June consumer credit was announced nearly $5 billion below expectations and is now revisiting the lows of the previous two years. Healthy credit creation remains paramount in its ability to assist consumption patterns and overall consumer sentiment, which can translate to higher earnings for corporations. As we closely monitor the near-term credit downside, we’re paying close attention as to what this may mean for the current business cycle. In our recent ‘Halftime’ presentation, we alluded to the notion that we may be nearing the late stages of the current business cycle, one where credit creation may be begin to marginally subside. Such a statement supports our internal belief that an economic recession may be on the horizon over the next 18 months. The near-term pace of wage growth figures, coupled with fiscal and monetary policy adjustments outside of the current transparent schedule, could be cause to push the timeline sooner than later.

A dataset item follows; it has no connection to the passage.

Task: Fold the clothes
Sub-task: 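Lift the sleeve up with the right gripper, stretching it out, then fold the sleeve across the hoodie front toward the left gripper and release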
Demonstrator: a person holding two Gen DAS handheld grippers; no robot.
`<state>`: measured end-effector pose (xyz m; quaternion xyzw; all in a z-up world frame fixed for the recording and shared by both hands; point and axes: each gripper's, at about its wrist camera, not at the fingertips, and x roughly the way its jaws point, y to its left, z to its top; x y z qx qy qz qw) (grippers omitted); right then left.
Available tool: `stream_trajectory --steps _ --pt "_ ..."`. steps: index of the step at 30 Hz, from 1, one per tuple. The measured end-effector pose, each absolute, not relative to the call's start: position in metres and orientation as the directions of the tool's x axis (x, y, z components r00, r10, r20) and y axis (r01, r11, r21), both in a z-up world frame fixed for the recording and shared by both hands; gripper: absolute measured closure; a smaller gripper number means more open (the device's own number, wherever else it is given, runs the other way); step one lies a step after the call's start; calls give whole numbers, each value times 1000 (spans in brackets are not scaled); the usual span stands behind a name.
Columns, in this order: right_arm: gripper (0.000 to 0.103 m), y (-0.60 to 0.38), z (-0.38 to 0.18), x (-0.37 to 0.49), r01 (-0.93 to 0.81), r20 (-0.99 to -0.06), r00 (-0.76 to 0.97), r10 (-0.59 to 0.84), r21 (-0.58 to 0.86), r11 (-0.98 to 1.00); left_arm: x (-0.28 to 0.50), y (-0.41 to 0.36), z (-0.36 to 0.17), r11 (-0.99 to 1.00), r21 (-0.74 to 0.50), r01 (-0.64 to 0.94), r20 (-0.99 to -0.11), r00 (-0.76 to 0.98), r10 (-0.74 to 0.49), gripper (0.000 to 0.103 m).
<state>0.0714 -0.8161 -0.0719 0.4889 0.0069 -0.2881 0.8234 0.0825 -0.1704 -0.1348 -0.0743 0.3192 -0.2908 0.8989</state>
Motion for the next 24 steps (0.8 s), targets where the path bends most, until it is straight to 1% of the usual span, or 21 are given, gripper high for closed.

Whatever the case may be, we want to reiterate the notion that an economic recession does not always mean equity market downside and it does not always mean weak economic activity. As humans, our memories tend to be short sighted to the last crisis and there can be a tendency to correlate all upcoming recessions, or economic drawdowns, to the same severe magnitude as the previous recession (in this case, referring to the 2007-2009 recession). Our analysis indicates that there’s nothing to suggest a severe economic slowdown similar to the last recession. Corporate balance sheets are cash flow rich, risk metrics appear more reasonable, and there’s no indication of a systematic bubble capable of shifting economic demand. We’ve been weary of the unjustified valuations across a few major technology companies but we believe their valuations, and their potential ensuing risk, will not affect the economy as a whole in a way that could cause contagion.
As it relates to developments abroad, we’re keeping a close eye on emerging markets and the volatility that may arise from recent rhetoric. No contagion affect remains possible, in our view. Additionally, news from Japan indicated that the economy grew more than anticipated thanks in large part to business spending. As a dominant player in the region, we’re excited to see such growth materialize.
Investment Policy Committee:
Investment advice offered through CX Institutional, a registered investment advisor.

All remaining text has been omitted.